Taking its cue from a Silver Age comic where, in a devastating event, Miracleman is so hurt that his memory is wiped, Young Miracleman is killed and Kid Miracleman goes missing, the book opens decades later with a middle-aged Michael Moran having traumatic dreams of flying through space - he’s forgotten that he was once Miracleman. Moran is now a married freelance reporter who can’t conceive a child with his wife, but, one day, while covering a nuclear power protest, he sees the word “atomic” backwards, says it, and transforms into Miracleman: KIMOTA (which is actually atomik but whatever)!

The most striking thing when reading this 30+ year old comic is how fresh it reads. Check out other superhero comics from the early 80s and a great many haven’t aged well (Chris Claremont’s clunky X-Men comics are a good example). But Moore’s (I refuse to refer to him as the pretentious Original Writer) work has endured so well that it feels like it’s a contemporary comic. I’d even say it’s much better written than his recent League of Extraordinary Gentlemen books. It’s also amazing how he’s able to cram so much story into so few pages – the Miracleman “issues” were part of an anthology magazine so were limited to 6-8 pages and yet read like full length comics!

But it’s the ideas and the execution that make Miracleman stand out. Moore explores the fascinating duality of superheroes through Miracleman managing to impregnate his wife while his real self, Mike Moran, couldn’t, and what that means to Mike, while Kid Miracleman’s story is creepy beyond belief as his superhero self takes over his original identity and becomes an enormously powerful supervillain.
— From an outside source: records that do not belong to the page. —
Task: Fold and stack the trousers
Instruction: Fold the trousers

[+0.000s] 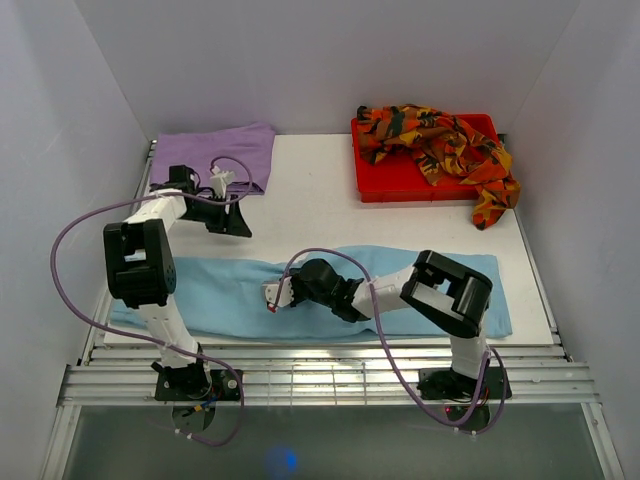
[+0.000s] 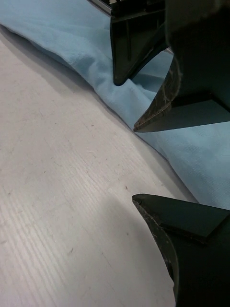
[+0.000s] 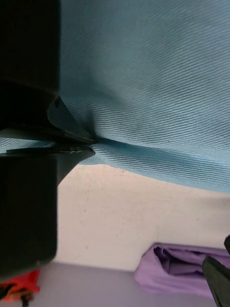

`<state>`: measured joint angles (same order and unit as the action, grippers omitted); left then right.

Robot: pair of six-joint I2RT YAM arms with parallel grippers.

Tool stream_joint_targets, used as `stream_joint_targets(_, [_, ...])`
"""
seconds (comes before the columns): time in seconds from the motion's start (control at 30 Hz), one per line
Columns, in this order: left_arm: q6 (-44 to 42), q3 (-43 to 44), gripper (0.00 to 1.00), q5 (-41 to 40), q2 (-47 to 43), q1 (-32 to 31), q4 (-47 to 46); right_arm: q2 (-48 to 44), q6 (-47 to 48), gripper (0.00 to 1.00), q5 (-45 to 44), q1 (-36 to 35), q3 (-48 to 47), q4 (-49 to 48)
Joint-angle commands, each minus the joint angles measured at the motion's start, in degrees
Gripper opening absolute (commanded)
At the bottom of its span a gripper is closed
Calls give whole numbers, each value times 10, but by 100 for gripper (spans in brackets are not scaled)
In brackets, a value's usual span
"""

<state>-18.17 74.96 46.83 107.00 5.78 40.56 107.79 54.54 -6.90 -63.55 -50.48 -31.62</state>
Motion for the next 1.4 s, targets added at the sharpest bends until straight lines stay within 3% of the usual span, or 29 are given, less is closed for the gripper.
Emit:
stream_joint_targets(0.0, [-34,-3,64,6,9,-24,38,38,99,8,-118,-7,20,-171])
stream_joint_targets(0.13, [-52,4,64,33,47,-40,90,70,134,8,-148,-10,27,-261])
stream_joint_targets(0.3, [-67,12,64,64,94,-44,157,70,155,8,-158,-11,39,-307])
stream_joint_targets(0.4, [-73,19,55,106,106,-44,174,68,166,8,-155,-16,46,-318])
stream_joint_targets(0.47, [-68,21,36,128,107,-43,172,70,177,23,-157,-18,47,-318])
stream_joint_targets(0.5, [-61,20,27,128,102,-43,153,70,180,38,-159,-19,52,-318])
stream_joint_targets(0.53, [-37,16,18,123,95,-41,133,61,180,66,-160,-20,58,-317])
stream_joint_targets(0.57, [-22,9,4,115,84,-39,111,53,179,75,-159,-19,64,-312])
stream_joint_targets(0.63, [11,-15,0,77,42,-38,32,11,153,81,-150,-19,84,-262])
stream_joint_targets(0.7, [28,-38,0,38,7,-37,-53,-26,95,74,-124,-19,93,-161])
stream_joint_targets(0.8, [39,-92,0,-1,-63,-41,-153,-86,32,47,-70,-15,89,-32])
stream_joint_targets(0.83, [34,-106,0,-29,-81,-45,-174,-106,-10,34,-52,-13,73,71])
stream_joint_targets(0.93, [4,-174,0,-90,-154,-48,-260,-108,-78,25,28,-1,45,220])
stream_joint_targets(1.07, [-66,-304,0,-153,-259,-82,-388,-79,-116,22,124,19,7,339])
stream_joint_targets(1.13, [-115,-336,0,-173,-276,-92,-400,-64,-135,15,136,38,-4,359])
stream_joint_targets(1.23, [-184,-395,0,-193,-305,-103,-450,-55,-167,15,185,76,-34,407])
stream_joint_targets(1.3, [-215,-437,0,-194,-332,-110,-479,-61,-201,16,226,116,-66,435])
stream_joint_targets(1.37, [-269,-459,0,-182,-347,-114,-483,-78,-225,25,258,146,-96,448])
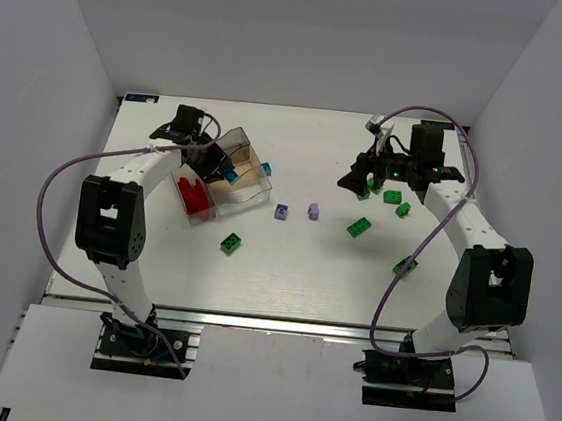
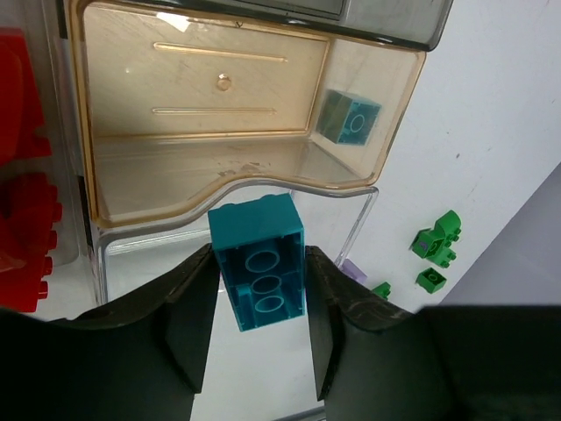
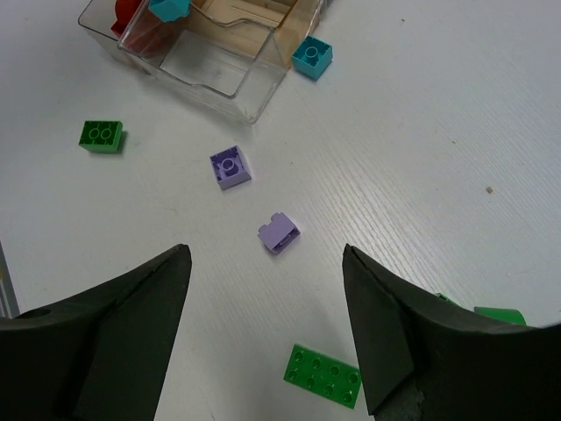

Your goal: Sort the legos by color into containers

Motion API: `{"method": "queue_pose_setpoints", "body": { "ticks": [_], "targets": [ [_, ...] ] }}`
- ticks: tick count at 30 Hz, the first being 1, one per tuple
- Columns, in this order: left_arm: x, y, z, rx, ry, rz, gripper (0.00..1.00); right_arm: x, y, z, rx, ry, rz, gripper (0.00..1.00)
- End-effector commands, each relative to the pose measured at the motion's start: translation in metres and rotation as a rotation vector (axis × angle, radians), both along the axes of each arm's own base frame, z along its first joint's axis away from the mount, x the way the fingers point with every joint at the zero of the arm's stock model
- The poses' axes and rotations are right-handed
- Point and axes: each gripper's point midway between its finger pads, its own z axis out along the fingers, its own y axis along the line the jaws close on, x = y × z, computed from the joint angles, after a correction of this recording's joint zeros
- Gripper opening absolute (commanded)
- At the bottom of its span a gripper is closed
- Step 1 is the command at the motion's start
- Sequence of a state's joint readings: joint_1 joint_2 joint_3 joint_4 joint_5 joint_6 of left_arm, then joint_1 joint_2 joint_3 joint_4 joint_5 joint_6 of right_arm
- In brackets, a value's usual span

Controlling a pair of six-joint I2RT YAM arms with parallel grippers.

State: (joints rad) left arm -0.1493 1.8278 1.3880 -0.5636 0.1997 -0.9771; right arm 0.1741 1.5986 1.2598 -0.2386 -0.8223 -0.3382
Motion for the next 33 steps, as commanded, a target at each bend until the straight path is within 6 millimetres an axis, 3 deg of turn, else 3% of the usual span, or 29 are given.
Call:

Little details like Mike and his wife discovering the extent of Miracleman’s powers by purchasing comics and running through the list of other superheroes’ powers to see what he can and can’t do make this that much more of a brilliant read.
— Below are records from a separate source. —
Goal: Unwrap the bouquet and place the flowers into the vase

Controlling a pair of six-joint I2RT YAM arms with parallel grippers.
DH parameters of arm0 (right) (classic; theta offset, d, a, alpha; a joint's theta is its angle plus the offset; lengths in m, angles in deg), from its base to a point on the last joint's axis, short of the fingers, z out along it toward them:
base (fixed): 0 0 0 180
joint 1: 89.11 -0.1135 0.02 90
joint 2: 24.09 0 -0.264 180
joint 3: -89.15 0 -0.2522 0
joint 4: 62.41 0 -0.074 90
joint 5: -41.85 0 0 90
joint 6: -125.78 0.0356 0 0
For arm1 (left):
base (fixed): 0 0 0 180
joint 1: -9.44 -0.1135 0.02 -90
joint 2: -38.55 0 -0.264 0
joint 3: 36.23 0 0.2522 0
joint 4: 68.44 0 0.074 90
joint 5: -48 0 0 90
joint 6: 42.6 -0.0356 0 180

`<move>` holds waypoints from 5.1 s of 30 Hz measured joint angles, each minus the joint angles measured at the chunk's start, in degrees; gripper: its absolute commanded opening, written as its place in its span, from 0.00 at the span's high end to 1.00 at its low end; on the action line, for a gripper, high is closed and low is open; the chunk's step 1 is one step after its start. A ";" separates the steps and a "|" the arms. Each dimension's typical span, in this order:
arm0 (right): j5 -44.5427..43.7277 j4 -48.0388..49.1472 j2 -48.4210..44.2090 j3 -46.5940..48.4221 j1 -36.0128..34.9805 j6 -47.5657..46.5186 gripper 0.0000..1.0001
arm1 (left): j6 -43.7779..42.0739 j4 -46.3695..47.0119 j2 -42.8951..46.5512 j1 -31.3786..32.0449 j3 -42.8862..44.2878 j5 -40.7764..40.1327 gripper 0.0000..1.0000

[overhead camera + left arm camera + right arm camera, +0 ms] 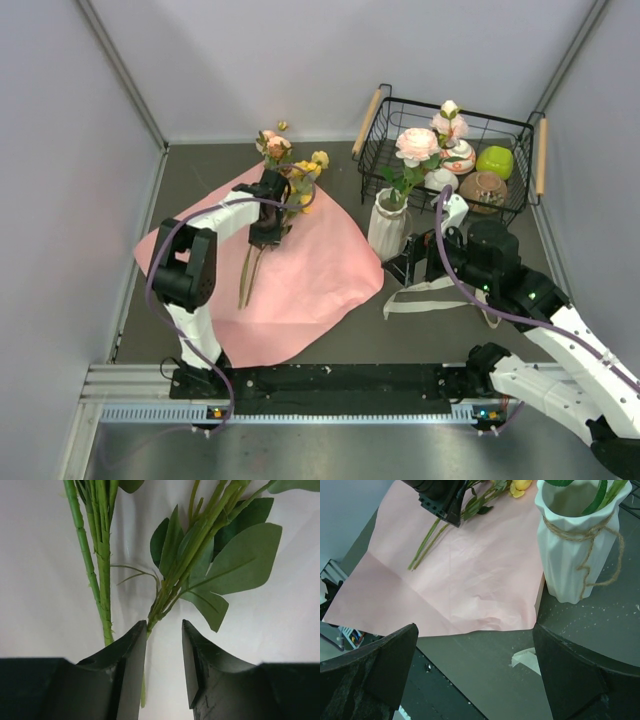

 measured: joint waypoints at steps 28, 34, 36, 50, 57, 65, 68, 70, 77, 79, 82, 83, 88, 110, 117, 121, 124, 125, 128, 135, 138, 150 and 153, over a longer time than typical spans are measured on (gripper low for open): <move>0.50 -0.15 0.02 0.00 0.00 0.07 0.01 | 0.81 -0.13 0.20 2.21 0.04 -4.85 0.60; 0.79 -0.20 0.00 0.00 0.00 0.17 0.01 | 1.29 -0.11 -1.38 2.21 0.09 -4.76 0.89; 0.87 -0.22 0.00 0.00 0.00 0.22 0.01 | 1.29 -0.20 -1.81 2.27 0.09 -4.52 0.96; 2.29 -0.13 0.44 0.00 0.00 1.09 0.01 | 1.05 -0.85 13.31 3.65 0.07 4.20 1.00; 6.10 2.56 4.22 0.33 -0.28 3.52 0.09 | 1.79 4.76 31.50 3.65 -5.73 15.61 1.00; 5.42 7.98 15.21 11.98 -10.71 6.19 0.05 | 6.32 13.07 48.52 3.67 -13.86 27.17 1.00; 4.72 12.50 19.67 16.70 -12.28 9.22 0.02 | 8.13 17.57 55.41 3.67 -16.72 29.94 1.00; 3.74 15.50 22.43 19.23 -12.59 12.07 0.02 | 9.07 20.26 59.80 3.67 -18.18 31.30 1.00; -1.88 20.96 33.94 30.47 -16.31 16.79 0.05 | 9.90 24.20 65.72 3.67 -18.73 35.01 1.00; -3.08 21.51 36.37 32.72 -17.33 16.98 0.11 | 9.88 24.15 65.70 3.67 -18.95 35.78 1.00; -4.87 22.75 39.01 34.34 -18.18 17.18 0.19 | 9.84 24.02 65.70 3.67 -19.74 36.61 1.00; -5.75 23.15 39.65 34.34 -18.25 17.29 0.22 | 9.77 24.00 65.66 3.67 -20.04 36.92 1.00; -7.32 24.59 41.11 34.34 -18.27 17.40 0.59 | 9.14 23.98 65.83 3.67 -20.76 38.14 1.00; -12.09 24.00 22.88 32.57 -18.53 -15.45 1.00 | 7.91 24.02 70.07 3.67 -21.40 36.09 0.31; -22.23 28.98 19.28 32.46 -17.38 -33.42 1.00 | 7.91 23.96 68.52 3.67 -21.79 35.17 0.31; -25.94 32.68 21.62 29.66 -15.21 -41.18 1.00 | 7.52 23.78 68.50 3.67 -21.86 34.38 0.31; -26.69 34.18 23.28 26.84 -13.86 -45.09 1.00 | 7.19 23.32 69.02 3.67 -21.86 33.68 0.31; -26.75 34.38 23.56 26.25 -13.53 -45.99 1.00 | 7.10 23.08 69.20 3.67 -21.86 33.33 0.31; -26.71 35.91 24.04 25.07 -12.55 -48.68 1.00 | 6.97 21.88 69.75 3.65 -21.86 32.50 0.31; -26.05 39.43 23.98 24.76 -11.54 -50.01 1.00 | 6.82 20.98 70.14 3.65 -21.86 31.56 0.31; -25.44 40.00 23.98 24.79 -11.34 -50.18 1.00 | 6.82 20.94 69.94 3.67 -21.86 31.56 0.31; -23.10 41.92 24.04 24.55 -9.77 -49.53 1.00 | 6.67 20.57 69.68 3.65 -21.86 31.54 0.31; -22.29 43.74 23.61 22.03 -9.77 -48.98 1.00 | 6.49 20.44 69.72 3.67 -21.86 31.36 0.31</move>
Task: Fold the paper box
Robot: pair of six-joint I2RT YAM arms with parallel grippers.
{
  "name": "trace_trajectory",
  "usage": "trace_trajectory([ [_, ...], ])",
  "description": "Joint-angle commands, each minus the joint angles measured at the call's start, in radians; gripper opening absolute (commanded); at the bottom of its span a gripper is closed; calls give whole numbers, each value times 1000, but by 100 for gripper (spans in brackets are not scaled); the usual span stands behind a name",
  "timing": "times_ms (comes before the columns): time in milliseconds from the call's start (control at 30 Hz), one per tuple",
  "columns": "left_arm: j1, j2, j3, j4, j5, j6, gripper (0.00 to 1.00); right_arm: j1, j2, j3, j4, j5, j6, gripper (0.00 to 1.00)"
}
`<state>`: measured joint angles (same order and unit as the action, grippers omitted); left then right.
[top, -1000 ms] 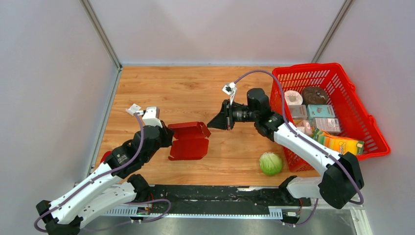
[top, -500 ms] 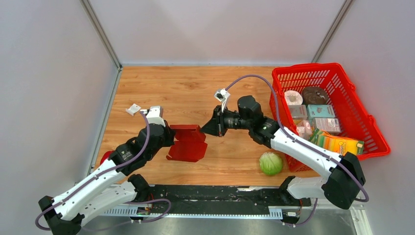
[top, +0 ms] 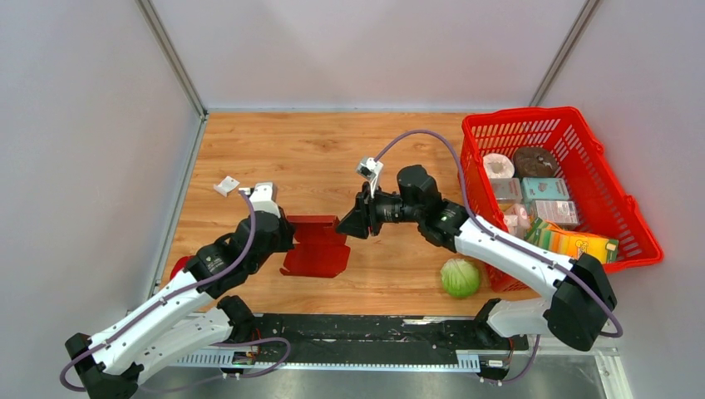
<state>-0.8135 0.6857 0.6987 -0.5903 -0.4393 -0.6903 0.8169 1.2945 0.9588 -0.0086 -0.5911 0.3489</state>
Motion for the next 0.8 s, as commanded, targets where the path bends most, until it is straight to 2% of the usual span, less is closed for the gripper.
trace_trajectory([
  [0, -10, 0, 56, 50, 59, -3, 0, 21, -12, -25, 64, -18, -62, 36],
  [133, -10, 11, 68, 23, 48, -26, 0, 57, -3, -15, 30, 126, -99, 36],
  [300, -10, 81, 110, -51, 36, -52, 0, 100, 23, -9, 19, 365, -99, 40],
  [400, -10, 123, 137, -97, 21, -61, 0, 114, 35, -20, 39, 445, -102, 40],
  [667, -10, 144, 140, -105, 25, -97, 0, 175, 66, -23, 36, 709, -146, 35],
  [767, -10, 144, 136, -105, 27, -97, 0, 189, 69, -32, 50, 763, -157, 33],
])
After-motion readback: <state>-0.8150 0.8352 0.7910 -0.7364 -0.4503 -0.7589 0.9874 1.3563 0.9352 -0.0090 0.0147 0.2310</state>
I wouldn’t say every aspect of Moore’s Miracleman works perfectly. There are some bizarre side characters from the future called the Warpsmiths who talk in this hideous-to-read Clockwork Orange facsimile style and whose stories were so abstract that I could not follow – or really care about - what was happening. And towards the end of the book, Moore begins to over-write so the pacing of the stories drops and drops until the pages are filled with characters’ standing about tiresomely soliloquising.

The art is another aspect of the book that’s amazing. The credits in this book are a murderer’s row of legendary comics artists: Garry Leach, Alan Davis, Paul Neary and Steve Dillon. Despite the varying artists, they try to maintain a consistent look to the comic though you can see bits and pieces here and there of the kind of art styles they would develop in later years. Dillon’s artwork though is unrecognisable from the kind he drew when he was a kid starting out on Miracleman to the artist he is today, working for Marvel.

Miracleman, Book 1: A Dream of Flying is definitely worth reading if you’re a superhero comics fan - it’s smart and full of great ideas, it’s entertaining and highly readable with stunning artwork and is easily one of the best Alan Moore books I’ve ever read. More importantly for those of us who’ve been wanting to read the book for years but didn’t want to pay hundreds on eBay for a copy, we now have affordable versions of the legendary classic available for the first time in decades – check it out for yourself and find out why it has the reputation it does!

Miracleman Book 1: A Dream of Flying

1 comment:

  1. Nitpicks: Neil Gaiman was actually well-established as writer of Sandman [starting in 1988] by the time he took over on Miracleman [late 1989/early 1990].

    Does that little kid Miracleman saves make an appearance later on? When is that? It's certainly not the baby in the lift when Mike Moran is shot.

    Just wait until Book Three. That's where it becomes the stuff of legend.